Gate of Ivory, Gate of HornThis is the fourth novel in the Mythago Wood series, and, as with its two predecessors, it repeats the basic story of the original book – which is to say that the central character journeys into the mysterious depths of Ryhope Wood in search of a member of his family. There are a couple of differences here, though: firstly, it’s a prequel, the events occuring a little before those in Mythago Wood, the main character being Christian Huxley following in the footsteps of his father, but actually much more interested in the red-haired girl Guiwenneth; the second distinction is that (as far as I can recall) there is much more humour (and character interaction for that matter) in Gate of Ivory, Gate of Horn.

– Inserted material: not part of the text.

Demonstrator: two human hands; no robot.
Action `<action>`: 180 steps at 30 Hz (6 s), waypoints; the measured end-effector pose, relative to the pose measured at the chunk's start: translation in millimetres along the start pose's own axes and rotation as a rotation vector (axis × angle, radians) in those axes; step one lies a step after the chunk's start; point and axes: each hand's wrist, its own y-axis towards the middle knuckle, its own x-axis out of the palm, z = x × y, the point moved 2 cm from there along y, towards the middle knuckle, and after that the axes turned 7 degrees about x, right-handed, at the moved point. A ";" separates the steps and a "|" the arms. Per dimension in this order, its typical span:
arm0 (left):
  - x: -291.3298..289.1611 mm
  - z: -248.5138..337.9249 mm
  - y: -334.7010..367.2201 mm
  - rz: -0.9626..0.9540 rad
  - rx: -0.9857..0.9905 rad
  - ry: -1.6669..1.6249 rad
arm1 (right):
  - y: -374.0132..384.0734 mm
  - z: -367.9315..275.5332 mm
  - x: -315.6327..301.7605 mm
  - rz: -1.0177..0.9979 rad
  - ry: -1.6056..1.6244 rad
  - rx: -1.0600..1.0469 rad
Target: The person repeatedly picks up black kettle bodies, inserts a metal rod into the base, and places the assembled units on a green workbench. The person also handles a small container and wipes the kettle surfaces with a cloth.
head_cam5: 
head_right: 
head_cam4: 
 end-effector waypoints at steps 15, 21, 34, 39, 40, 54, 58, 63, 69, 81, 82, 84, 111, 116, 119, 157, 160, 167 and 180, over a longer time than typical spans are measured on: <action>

As usual, the great thing about this Mythago book is the lightness of touch in the writing – it’s straightforward yet evocative. And at less than 350 pages it’s by no means a slog to get through it. In addition, you have the USP, if you will, of the series – the nature of the fantasy is that, while Ryhope Wood appears to a modest English countryside wood from the outside, if you manage to penetrate it you find a near-infinite forest populated with ‘mythagoes’ – prototypical mythical characters: Arthurs, Robin Hoods etc. These figures aren’t the romantic protagonists we would recognise from our stories, but are older versions more akin, perhaps, to the original reality.

The central mythago in Gate of Ivory, Gate of Horn is Kylhuk – a version of Culhwch. Christian gets caught up in his story – as do seemingly every other mythago Kylhuk encounters. Kylhuk’s army, Legion, is full of ur-warriors and ur-sorcerers from forgotten legends and is dogged by myriad antagonists. The novel – and Christian’s association with Legion – begins with death and returns to death at it’s conclusion.

This circularity plus the novel’s humour and the impetus given to the narrative by Christian’s relationship with Guiwenneth and the other mythagoes makes Gate of Ivory, Gate of Horn probably the strongest in the series up to this point. It’s been a while since I read the others, so I can’t quite compare them accurately – and it’s frustrating that I can’t fit the story of this novel together with Mythago Wood. If it weren’t for the repetitiveness of the stories, the Mythago cycle would easily be the best British fantasy series (not that I can think of another British fantasy series off hand).